## DIRECTIONS FOR THIS TASK
For each line of the listing that includes the word "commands", show the whole line.

## EXERCISE INPUT
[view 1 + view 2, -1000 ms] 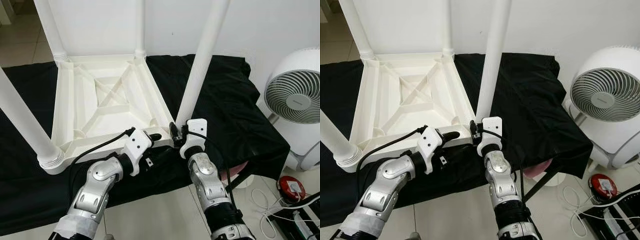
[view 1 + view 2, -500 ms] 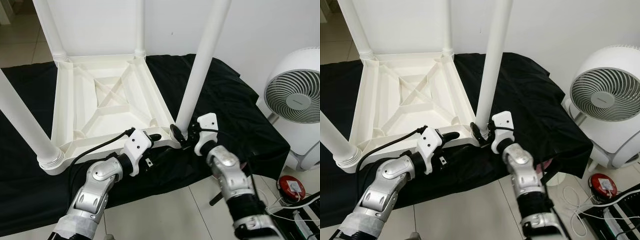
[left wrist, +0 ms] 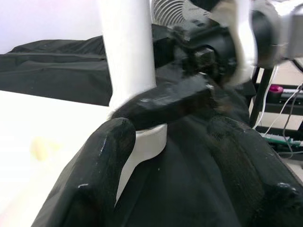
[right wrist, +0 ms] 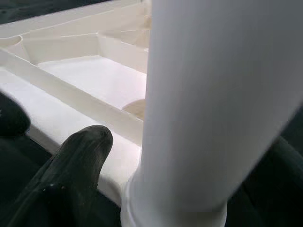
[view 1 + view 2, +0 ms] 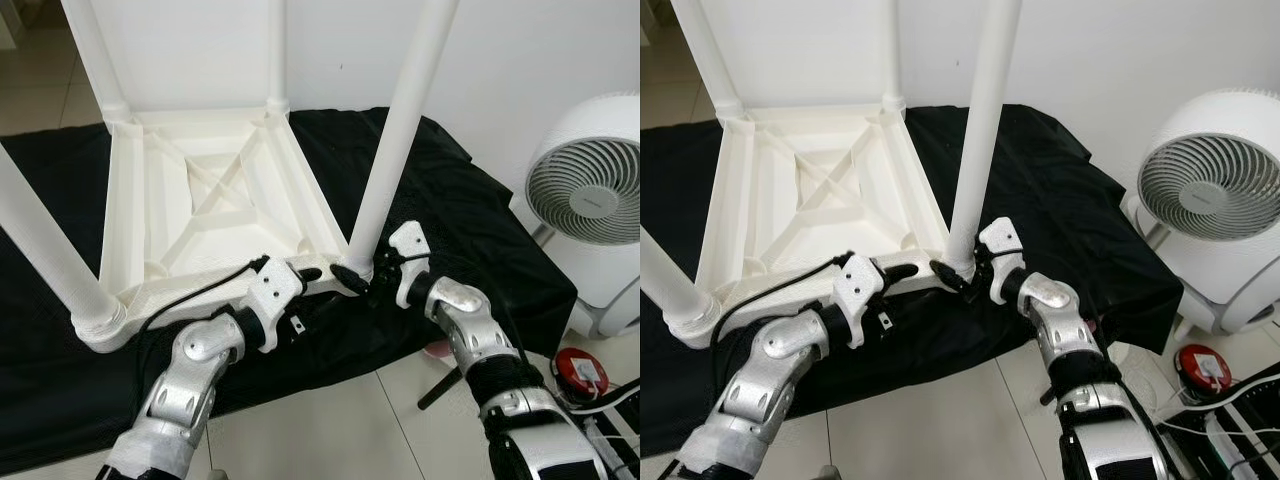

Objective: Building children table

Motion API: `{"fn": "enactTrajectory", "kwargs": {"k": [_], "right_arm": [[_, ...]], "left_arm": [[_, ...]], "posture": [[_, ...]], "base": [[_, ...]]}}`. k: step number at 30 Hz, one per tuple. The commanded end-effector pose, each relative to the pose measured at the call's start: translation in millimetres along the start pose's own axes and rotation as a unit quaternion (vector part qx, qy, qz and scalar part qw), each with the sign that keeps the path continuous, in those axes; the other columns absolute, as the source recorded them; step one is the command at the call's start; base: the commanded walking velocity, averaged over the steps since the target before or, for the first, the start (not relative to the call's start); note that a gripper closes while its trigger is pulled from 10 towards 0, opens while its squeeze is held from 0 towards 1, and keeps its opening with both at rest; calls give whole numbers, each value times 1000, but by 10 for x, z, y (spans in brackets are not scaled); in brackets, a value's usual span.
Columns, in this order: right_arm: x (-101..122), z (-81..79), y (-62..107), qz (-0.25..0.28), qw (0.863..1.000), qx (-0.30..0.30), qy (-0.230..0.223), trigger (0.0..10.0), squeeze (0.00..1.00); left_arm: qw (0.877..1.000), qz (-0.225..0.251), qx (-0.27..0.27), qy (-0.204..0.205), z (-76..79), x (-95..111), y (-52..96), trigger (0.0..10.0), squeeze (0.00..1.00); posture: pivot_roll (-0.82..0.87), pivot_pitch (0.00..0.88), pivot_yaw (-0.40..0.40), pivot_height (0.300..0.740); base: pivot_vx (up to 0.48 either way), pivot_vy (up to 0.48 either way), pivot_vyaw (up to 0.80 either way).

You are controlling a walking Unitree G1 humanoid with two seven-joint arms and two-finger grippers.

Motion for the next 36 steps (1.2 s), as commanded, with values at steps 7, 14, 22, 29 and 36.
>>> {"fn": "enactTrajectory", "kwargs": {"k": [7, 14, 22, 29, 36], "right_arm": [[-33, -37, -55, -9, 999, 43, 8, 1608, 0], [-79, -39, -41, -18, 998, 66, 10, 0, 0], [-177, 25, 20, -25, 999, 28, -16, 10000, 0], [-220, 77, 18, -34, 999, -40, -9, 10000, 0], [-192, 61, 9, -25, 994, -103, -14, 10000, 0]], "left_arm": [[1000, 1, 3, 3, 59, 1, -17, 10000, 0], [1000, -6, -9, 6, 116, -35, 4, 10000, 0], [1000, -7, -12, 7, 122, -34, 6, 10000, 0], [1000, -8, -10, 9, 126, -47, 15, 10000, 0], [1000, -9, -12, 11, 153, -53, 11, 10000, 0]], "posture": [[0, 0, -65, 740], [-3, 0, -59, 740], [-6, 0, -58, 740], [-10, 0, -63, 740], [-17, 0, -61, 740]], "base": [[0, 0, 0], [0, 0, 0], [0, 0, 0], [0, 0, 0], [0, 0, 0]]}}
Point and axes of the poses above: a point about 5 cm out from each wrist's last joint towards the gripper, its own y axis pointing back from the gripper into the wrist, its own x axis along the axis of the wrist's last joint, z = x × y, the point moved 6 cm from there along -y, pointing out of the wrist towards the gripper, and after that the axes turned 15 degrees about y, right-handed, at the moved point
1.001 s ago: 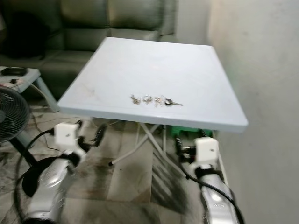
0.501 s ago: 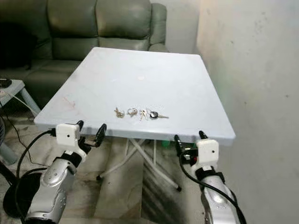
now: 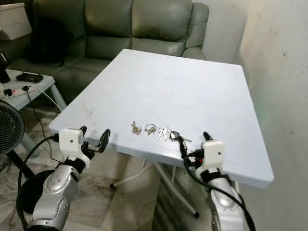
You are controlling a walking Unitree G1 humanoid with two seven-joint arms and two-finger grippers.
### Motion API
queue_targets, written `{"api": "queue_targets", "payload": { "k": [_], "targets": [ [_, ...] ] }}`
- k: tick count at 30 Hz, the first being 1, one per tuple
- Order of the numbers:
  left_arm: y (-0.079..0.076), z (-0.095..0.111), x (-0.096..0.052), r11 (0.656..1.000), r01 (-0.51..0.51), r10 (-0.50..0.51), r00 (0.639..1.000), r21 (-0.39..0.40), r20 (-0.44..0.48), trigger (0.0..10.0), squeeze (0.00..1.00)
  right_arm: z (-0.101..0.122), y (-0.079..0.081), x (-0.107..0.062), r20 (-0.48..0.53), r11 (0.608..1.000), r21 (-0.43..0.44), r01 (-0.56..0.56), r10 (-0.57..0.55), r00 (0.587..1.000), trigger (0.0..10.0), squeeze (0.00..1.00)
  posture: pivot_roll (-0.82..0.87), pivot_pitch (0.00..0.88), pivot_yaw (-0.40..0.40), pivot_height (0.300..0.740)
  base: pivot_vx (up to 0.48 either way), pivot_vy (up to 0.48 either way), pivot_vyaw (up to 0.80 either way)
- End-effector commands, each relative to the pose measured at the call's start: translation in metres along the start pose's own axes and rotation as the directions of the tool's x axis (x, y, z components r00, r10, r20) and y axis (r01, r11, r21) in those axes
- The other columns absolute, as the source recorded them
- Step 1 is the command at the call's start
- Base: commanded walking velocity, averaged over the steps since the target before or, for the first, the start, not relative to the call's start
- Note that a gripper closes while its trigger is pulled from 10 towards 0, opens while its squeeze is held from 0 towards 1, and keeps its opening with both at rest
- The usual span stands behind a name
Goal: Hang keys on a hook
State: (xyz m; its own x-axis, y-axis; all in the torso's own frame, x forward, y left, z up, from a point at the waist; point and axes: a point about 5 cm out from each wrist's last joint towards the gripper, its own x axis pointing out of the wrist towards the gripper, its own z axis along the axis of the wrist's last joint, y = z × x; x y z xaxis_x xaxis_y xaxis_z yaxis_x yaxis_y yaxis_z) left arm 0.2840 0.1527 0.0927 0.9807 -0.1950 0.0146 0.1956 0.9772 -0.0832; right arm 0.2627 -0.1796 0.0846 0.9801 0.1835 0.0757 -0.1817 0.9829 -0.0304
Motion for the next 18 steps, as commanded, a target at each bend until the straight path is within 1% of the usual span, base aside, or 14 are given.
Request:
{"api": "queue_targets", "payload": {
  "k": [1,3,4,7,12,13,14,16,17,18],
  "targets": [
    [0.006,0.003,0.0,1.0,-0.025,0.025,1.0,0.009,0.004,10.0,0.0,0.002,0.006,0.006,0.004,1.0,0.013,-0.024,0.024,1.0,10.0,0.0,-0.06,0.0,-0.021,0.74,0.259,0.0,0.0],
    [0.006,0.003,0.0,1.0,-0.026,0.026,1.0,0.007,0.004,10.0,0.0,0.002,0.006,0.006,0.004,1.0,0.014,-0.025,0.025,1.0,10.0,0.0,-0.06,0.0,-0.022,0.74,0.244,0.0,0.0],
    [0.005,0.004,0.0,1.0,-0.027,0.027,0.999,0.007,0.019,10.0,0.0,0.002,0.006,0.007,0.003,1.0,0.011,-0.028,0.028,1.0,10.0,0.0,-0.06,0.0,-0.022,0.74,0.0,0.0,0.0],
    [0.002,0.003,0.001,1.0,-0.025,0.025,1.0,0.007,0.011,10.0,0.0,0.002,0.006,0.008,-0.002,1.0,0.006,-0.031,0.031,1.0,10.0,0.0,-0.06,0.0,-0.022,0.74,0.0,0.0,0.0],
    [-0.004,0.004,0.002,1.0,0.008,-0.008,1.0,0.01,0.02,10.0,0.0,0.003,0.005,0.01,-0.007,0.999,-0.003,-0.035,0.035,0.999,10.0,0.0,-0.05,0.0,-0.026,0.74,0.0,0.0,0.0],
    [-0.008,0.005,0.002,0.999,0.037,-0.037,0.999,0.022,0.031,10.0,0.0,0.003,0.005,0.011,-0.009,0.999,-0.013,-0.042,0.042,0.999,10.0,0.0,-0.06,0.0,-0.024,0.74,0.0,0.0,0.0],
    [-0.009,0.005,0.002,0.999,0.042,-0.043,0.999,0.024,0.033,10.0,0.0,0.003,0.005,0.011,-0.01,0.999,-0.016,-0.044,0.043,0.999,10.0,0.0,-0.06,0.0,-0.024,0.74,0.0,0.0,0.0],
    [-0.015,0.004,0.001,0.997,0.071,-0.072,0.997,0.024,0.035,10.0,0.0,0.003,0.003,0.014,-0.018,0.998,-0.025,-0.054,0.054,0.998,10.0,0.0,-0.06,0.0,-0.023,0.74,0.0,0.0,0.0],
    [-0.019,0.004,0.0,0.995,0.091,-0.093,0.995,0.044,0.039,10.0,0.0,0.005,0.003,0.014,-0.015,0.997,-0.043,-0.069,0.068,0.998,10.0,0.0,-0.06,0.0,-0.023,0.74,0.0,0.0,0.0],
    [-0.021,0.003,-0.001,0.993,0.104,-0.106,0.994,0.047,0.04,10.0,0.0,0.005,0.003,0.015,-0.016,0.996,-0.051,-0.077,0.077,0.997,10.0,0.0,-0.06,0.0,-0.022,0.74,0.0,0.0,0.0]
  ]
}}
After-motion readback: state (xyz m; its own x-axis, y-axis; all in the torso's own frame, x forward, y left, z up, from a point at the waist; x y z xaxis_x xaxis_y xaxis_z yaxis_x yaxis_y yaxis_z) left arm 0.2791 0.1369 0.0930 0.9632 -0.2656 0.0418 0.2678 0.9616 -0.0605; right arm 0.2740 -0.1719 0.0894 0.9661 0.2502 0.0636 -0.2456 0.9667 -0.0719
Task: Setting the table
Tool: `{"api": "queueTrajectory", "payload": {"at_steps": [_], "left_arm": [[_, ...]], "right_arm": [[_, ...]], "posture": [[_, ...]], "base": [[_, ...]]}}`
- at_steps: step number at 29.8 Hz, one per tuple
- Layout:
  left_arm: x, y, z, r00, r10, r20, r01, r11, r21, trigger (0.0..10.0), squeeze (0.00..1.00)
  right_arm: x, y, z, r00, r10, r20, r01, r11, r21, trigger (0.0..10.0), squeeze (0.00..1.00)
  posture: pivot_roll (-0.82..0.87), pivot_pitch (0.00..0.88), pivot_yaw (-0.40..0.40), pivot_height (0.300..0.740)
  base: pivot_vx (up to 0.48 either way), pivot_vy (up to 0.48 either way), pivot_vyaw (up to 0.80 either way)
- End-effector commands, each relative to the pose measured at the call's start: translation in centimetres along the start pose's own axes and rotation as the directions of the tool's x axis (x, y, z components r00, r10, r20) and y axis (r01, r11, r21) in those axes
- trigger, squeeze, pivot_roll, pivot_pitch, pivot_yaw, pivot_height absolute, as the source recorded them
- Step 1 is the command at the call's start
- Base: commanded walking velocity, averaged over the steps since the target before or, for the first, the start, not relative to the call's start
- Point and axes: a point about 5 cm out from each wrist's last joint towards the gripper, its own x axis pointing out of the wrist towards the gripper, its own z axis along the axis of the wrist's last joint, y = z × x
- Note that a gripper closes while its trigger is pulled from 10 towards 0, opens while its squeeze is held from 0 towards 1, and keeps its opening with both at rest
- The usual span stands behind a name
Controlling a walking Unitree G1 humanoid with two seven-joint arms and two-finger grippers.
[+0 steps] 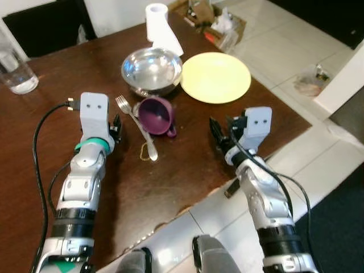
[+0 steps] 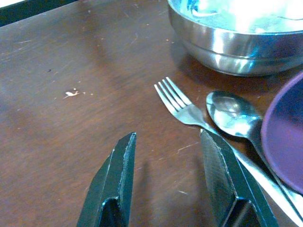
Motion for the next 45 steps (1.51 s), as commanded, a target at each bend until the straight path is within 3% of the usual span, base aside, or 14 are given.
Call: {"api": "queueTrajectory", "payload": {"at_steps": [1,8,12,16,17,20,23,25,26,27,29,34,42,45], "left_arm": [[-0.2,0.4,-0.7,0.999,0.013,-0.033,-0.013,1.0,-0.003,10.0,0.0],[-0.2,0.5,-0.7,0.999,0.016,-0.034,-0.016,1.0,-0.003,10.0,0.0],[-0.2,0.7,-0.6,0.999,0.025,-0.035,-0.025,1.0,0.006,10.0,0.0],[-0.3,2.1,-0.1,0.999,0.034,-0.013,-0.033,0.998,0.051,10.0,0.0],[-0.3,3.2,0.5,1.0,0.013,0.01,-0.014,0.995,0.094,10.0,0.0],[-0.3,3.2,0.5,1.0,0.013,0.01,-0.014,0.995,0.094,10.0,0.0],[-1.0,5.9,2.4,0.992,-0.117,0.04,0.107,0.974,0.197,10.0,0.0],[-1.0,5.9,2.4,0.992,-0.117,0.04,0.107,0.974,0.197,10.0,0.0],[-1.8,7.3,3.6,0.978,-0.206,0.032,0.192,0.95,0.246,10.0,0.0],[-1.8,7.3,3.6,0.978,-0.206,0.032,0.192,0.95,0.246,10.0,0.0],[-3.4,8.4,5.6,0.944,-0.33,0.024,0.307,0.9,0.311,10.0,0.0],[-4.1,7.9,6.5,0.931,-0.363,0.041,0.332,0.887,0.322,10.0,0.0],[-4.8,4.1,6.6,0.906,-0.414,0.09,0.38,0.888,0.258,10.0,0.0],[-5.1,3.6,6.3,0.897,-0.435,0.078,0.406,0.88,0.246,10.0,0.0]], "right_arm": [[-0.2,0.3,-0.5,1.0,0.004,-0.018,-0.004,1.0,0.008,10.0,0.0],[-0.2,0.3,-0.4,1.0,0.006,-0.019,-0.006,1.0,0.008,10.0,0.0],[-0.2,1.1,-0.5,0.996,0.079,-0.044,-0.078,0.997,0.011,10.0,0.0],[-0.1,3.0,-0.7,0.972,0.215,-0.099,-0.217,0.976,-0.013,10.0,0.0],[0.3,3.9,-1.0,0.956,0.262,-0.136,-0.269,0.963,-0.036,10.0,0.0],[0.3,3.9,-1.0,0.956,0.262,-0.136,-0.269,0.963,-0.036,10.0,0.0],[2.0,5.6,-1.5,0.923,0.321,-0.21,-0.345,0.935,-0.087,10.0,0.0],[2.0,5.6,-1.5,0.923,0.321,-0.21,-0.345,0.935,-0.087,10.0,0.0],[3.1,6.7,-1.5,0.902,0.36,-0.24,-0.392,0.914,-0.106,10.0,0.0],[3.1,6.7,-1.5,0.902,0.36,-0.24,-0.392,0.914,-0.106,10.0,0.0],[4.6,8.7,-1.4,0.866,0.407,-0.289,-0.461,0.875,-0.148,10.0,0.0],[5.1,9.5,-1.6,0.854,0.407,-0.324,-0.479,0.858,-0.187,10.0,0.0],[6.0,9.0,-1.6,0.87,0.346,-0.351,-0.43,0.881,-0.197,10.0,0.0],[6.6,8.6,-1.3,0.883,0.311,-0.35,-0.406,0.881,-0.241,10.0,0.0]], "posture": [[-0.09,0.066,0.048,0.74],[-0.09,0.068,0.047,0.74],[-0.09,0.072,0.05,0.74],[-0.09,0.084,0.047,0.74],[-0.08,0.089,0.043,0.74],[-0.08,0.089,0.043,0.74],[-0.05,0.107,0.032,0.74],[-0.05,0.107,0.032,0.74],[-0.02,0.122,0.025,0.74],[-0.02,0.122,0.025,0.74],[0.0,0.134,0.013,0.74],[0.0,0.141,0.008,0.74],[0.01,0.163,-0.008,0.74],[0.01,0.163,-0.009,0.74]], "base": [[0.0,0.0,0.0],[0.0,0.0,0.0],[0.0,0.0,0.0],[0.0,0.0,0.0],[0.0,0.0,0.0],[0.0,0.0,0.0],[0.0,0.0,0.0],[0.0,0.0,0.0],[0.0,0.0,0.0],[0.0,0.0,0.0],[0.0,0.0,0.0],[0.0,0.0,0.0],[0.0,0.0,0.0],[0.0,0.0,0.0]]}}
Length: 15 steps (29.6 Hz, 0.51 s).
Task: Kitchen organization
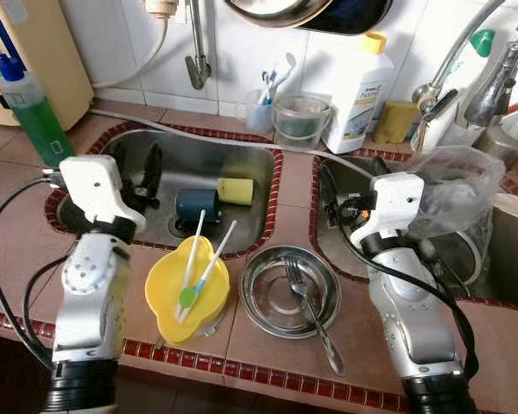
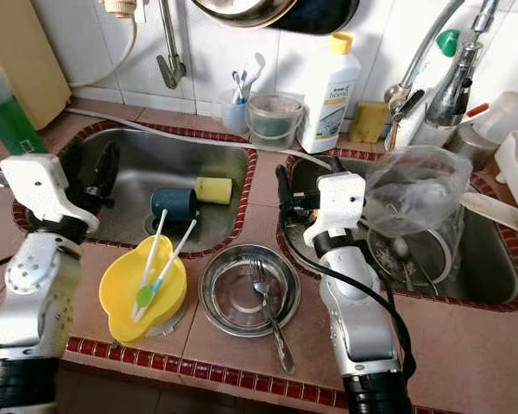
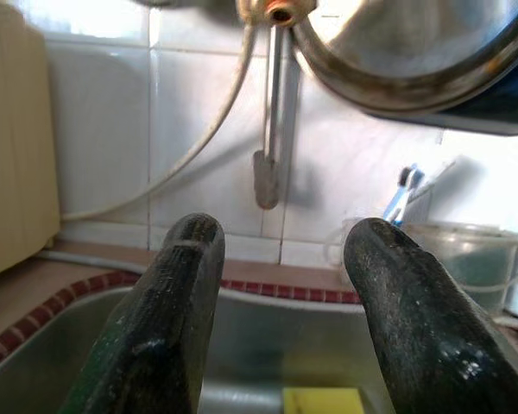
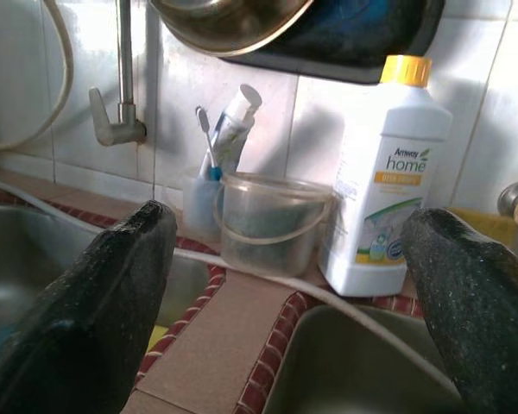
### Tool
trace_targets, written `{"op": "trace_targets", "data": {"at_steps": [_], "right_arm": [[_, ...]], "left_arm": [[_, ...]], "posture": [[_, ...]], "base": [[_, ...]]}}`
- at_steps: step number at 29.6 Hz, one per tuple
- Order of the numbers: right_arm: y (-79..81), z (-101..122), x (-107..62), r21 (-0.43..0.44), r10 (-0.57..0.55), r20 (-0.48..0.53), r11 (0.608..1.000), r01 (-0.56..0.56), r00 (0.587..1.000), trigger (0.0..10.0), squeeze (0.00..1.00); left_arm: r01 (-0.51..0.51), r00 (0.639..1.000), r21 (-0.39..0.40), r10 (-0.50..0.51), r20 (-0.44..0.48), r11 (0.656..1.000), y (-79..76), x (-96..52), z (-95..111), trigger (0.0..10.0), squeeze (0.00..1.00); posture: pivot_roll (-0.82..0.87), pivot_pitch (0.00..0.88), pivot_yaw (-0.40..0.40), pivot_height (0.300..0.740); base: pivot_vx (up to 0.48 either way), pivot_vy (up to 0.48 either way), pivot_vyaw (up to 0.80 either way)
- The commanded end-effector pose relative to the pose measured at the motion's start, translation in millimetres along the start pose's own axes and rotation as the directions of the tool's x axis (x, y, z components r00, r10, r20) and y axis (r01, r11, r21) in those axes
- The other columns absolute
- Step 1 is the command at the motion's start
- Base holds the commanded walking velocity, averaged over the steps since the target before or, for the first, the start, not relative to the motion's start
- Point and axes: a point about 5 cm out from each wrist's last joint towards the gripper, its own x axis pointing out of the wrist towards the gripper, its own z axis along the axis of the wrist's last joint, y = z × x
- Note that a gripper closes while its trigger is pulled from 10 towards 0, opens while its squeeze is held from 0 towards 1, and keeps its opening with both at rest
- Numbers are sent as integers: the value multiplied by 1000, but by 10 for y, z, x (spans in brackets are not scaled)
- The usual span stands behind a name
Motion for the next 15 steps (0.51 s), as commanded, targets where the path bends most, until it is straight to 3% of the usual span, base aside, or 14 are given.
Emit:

## SOLVED EXERCISE
- End-effector commands, each relative to the pose measured at the call's start: translation in metres along the start pose's own axes and rotation as the directions of the tool's x axis (x, y, z components r00, r10, r20) and y axis (r01, r11, r21) in those axes
- End-effector commands, each relative to the pose measured at the call's start: translation in centimetres along the start pose's own axes and rotation as the directions of the tool's x axis (x, y, z components r00, r10, r20) and y axis (r01, r11, r21) in those axes

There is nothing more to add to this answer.